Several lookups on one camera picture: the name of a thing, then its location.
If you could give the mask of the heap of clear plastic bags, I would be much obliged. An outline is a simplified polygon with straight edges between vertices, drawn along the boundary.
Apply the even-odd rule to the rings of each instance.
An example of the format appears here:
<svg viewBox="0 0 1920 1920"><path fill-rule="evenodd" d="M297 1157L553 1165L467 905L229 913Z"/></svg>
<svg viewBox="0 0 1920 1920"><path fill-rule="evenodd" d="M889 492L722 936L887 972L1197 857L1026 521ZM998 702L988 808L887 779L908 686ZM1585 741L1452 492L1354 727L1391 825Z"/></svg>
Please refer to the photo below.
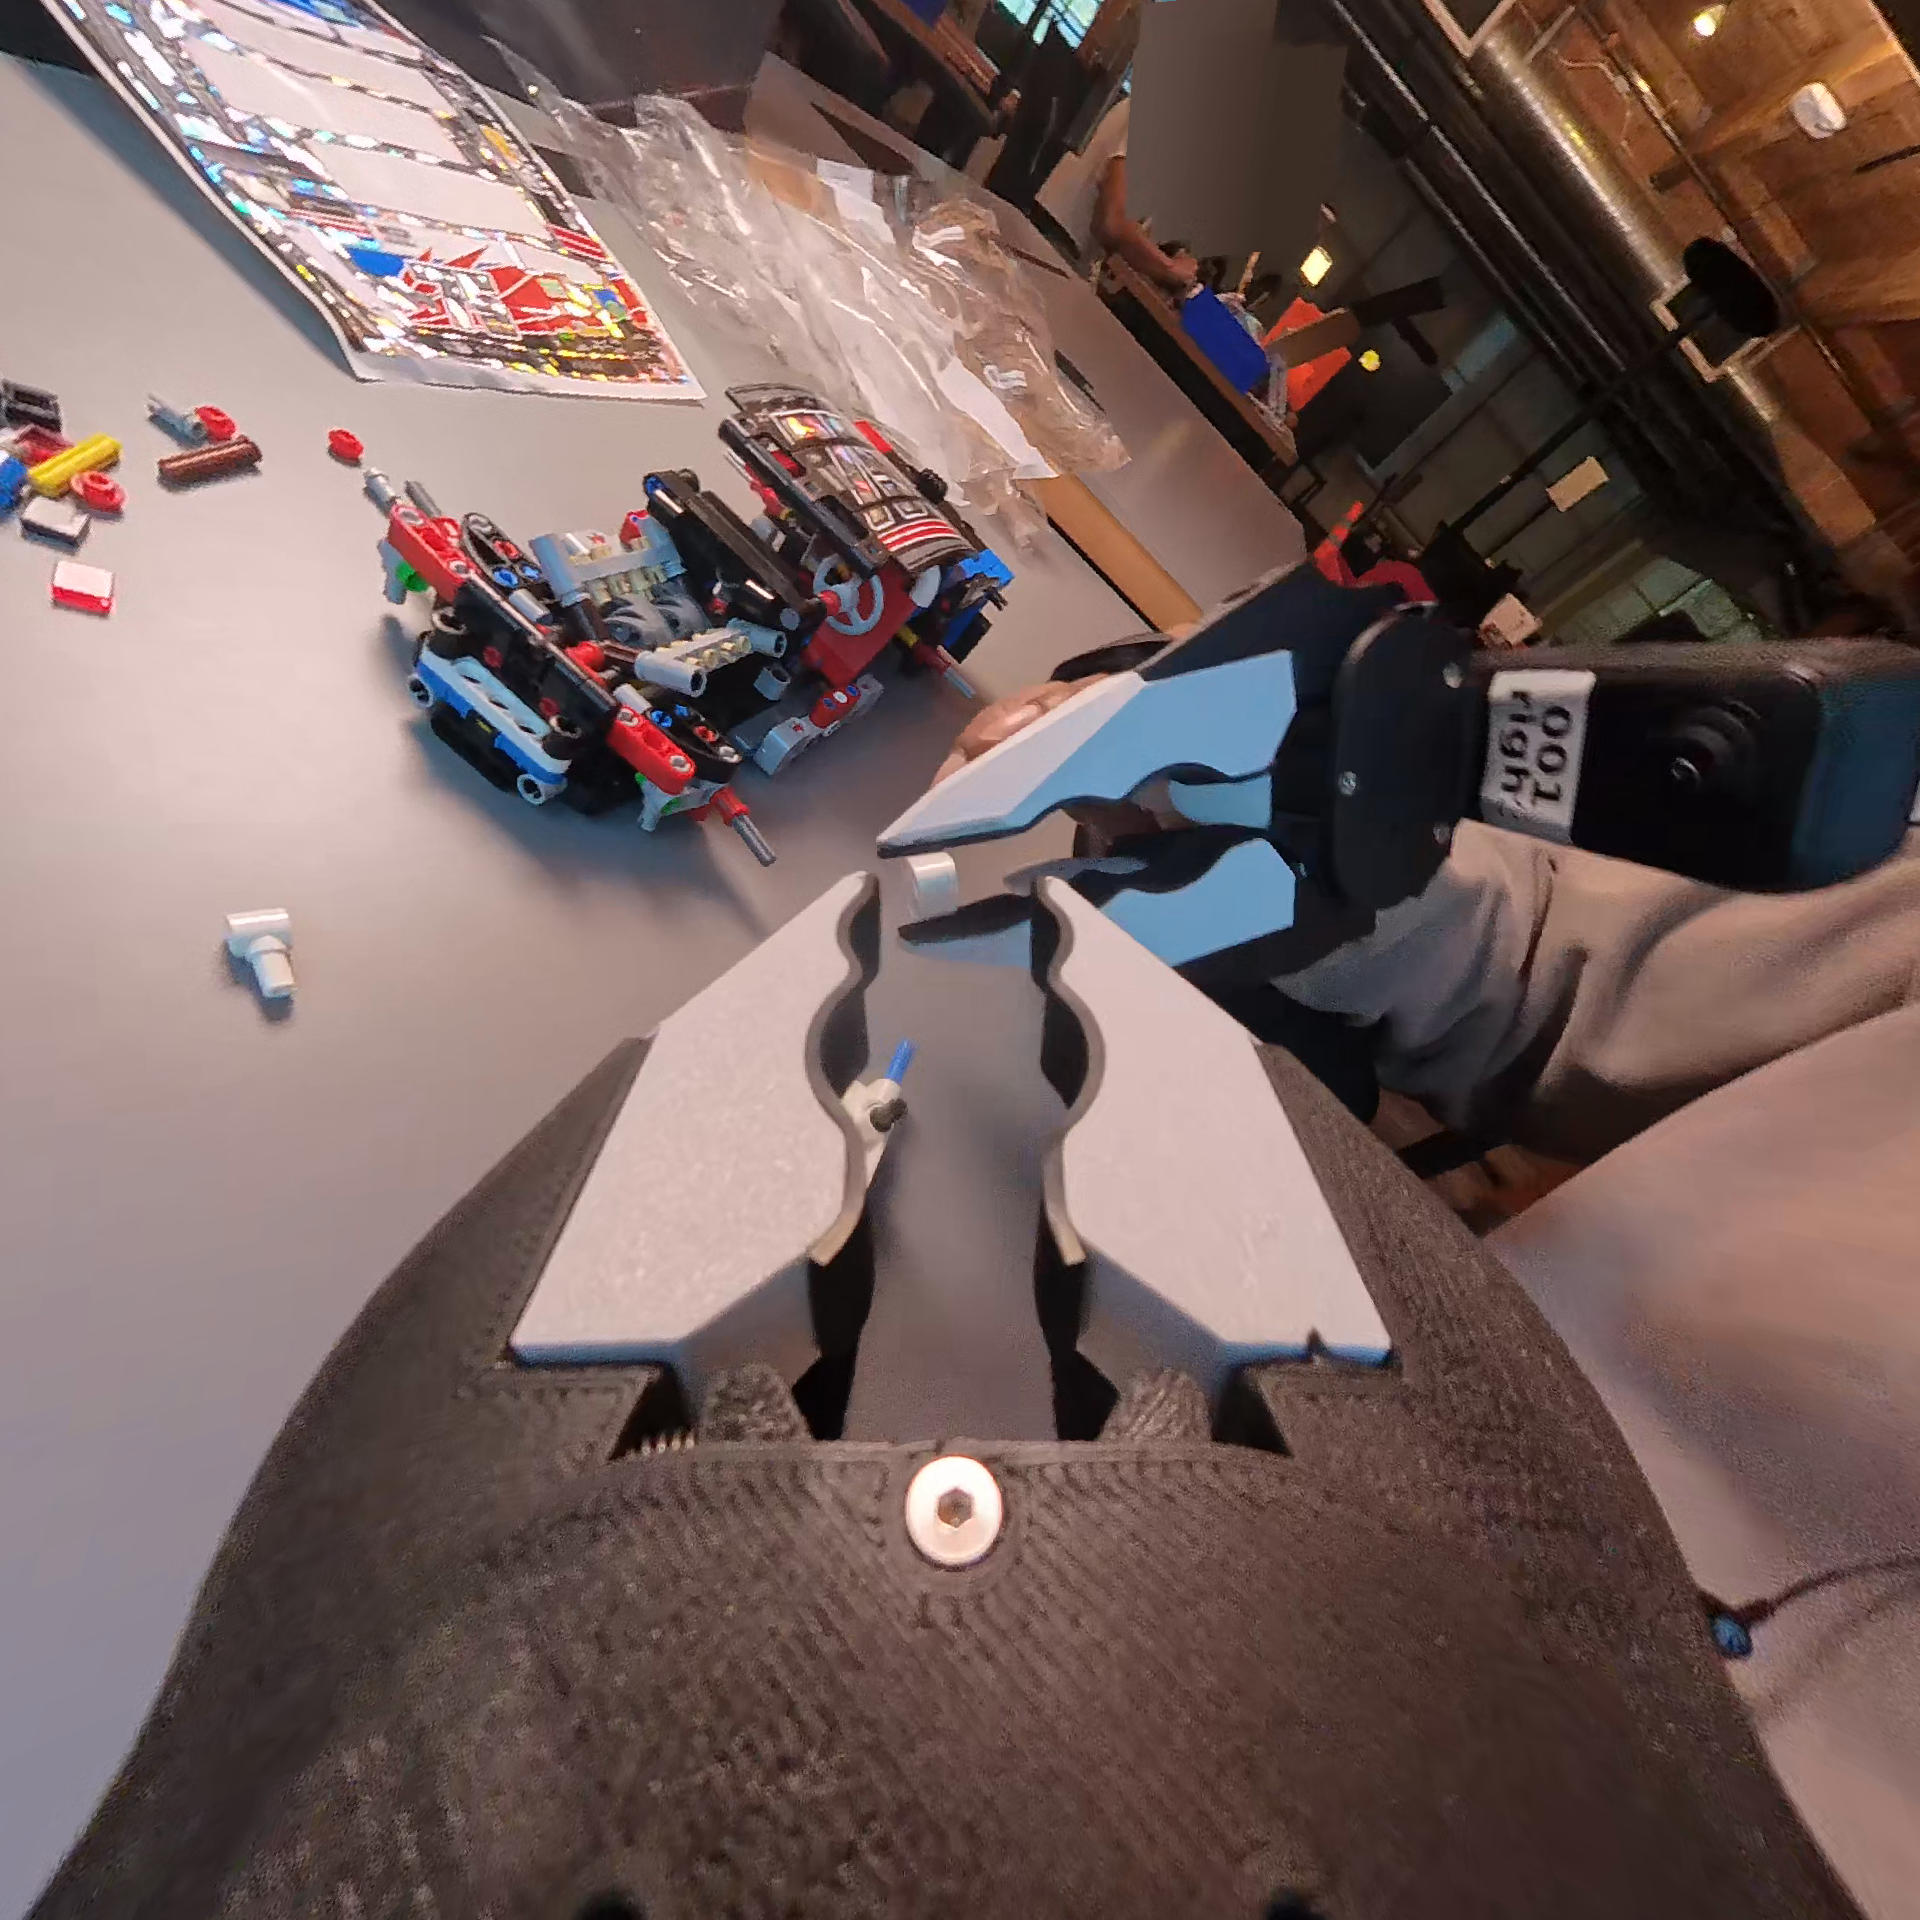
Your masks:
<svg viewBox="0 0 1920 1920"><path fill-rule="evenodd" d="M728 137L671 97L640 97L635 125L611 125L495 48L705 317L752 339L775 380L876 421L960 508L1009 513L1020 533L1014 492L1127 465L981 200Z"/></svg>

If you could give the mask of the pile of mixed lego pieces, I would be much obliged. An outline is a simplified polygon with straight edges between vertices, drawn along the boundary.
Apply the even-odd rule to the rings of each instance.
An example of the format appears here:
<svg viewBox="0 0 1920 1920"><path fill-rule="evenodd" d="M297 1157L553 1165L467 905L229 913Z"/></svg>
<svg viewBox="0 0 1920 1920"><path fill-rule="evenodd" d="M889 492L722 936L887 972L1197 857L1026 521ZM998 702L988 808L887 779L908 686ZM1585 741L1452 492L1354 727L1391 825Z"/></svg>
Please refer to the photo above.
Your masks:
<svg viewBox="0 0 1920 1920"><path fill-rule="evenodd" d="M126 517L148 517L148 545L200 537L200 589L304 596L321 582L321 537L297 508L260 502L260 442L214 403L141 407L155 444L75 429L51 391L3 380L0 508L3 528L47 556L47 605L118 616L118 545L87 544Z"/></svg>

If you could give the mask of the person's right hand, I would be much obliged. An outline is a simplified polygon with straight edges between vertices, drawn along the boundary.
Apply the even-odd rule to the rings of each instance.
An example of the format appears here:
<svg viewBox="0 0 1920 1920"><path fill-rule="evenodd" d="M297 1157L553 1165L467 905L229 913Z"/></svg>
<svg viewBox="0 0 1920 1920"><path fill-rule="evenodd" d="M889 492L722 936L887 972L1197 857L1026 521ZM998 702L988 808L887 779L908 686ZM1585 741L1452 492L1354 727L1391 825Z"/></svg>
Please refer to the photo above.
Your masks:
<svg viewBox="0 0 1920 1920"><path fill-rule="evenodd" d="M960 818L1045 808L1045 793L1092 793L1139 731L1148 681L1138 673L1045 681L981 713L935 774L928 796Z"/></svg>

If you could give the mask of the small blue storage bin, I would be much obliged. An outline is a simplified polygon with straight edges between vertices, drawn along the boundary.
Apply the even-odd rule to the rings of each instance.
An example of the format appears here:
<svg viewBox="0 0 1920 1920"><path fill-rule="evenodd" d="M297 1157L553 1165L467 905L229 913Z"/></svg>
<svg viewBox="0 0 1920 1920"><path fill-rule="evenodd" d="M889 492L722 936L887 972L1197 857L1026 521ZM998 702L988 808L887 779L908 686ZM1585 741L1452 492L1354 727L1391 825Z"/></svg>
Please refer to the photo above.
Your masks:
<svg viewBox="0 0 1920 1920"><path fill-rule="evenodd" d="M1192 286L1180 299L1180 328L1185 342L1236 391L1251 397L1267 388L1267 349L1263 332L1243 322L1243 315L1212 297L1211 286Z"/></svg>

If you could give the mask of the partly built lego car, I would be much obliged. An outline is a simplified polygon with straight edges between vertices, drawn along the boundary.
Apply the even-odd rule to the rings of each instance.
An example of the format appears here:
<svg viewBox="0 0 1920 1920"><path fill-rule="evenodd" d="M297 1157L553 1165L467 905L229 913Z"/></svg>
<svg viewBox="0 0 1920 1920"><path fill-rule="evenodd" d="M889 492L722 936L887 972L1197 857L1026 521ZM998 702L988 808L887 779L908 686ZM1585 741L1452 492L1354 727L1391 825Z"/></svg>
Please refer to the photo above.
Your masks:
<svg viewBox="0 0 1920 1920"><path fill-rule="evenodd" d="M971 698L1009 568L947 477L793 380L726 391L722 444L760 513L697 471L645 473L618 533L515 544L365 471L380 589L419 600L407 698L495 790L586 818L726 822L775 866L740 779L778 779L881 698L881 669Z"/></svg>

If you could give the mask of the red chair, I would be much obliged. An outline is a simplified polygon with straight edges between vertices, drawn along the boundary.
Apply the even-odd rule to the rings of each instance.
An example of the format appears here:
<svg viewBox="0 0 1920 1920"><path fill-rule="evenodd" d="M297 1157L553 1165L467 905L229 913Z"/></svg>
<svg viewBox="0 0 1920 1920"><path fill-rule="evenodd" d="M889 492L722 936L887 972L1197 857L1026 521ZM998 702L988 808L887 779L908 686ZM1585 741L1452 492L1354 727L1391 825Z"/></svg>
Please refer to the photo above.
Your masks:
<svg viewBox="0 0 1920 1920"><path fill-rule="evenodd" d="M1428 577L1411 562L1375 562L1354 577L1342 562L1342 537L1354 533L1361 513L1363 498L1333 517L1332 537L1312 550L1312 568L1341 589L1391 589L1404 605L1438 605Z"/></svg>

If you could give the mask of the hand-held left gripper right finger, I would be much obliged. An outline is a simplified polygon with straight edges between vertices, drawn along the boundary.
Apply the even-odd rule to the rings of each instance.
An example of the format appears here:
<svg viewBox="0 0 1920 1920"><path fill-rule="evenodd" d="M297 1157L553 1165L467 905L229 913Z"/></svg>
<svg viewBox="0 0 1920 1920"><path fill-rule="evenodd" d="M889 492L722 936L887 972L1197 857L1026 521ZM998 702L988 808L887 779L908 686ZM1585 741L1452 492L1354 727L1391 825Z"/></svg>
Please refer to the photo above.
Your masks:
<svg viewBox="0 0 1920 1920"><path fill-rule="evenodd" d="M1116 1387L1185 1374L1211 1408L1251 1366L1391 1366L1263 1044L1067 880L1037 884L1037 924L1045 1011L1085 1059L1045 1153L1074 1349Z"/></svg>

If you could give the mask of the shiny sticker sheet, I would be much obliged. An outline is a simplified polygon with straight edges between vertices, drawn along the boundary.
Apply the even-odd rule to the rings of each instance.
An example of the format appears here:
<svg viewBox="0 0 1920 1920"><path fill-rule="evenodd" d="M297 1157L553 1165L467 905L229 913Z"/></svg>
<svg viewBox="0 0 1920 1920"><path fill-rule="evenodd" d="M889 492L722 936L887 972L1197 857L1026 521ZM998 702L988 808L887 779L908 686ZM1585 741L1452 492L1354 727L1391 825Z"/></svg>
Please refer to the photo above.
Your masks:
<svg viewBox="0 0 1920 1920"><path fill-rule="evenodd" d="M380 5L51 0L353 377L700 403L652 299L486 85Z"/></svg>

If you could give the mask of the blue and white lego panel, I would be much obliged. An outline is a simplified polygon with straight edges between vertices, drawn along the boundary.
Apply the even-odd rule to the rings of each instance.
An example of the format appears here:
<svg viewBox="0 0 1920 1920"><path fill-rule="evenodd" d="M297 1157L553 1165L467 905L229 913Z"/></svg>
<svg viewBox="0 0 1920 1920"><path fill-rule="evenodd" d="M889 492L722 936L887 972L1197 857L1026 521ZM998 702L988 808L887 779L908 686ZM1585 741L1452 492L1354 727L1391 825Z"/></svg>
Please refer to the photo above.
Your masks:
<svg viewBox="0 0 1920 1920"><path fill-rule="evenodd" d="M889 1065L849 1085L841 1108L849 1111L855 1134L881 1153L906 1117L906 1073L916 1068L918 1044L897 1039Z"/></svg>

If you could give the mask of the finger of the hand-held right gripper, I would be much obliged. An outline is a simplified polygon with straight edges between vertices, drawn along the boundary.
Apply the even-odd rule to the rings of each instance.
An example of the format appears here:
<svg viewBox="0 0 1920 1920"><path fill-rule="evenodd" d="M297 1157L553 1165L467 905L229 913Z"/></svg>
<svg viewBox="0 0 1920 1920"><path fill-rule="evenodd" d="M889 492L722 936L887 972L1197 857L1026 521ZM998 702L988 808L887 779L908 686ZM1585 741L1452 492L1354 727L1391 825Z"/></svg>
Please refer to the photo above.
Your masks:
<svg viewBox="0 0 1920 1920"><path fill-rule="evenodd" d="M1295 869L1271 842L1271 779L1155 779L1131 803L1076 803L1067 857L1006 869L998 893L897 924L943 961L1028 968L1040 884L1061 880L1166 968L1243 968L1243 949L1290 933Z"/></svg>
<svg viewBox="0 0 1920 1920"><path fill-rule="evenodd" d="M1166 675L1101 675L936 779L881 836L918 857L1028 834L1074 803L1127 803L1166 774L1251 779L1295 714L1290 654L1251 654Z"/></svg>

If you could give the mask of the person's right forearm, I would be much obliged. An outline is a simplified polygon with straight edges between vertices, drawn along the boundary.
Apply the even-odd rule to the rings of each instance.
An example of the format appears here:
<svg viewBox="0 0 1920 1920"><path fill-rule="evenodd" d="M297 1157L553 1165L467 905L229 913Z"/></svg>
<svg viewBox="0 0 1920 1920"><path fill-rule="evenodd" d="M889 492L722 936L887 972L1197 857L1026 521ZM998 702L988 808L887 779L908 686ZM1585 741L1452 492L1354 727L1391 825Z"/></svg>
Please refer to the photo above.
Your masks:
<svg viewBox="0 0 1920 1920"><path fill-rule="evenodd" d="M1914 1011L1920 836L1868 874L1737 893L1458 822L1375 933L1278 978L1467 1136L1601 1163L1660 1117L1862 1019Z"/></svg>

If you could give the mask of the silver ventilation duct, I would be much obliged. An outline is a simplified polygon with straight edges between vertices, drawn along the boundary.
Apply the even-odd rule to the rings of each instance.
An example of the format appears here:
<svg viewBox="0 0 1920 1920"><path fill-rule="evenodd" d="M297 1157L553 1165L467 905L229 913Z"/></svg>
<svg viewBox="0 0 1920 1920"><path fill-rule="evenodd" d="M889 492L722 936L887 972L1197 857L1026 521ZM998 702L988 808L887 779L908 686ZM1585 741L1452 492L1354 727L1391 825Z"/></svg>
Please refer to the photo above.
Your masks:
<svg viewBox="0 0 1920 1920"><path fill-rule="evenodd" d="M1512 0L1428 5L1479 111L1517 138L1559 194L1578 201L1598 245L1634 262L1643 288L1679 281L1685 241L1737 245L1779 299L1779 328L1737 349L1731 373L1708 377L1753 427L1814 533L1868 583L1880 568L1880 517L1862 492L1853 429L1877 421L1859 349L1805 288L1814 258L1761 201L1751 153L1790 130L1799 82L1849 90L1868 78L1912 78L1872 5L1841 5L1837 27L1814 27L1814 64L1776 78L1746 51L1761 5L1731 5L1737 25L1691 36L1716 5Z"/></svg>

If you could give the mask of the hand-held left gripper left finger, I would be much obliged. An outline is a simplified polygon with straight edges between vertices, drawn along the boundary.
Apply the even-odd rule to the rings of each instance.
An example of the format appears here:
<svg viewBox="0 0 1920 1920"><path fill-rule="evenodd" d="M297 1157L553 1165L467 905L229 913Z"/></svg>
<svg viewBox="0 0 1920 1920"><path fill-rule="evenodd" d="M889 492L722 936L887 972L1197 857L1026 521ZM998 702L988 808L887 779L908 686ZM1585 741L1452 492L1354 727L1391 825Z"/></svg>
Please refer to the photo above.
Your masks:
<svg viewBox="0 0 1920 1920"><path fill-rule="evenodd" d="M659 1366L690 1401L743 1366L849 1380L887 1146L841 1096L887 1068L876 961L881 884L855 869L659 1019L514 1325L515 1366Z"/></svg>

────

# EXERCISE BRIEF
Of all the lines in the records, how many have the word "person"? Write only the number.

# ANSWER TO THE EXERCISE
2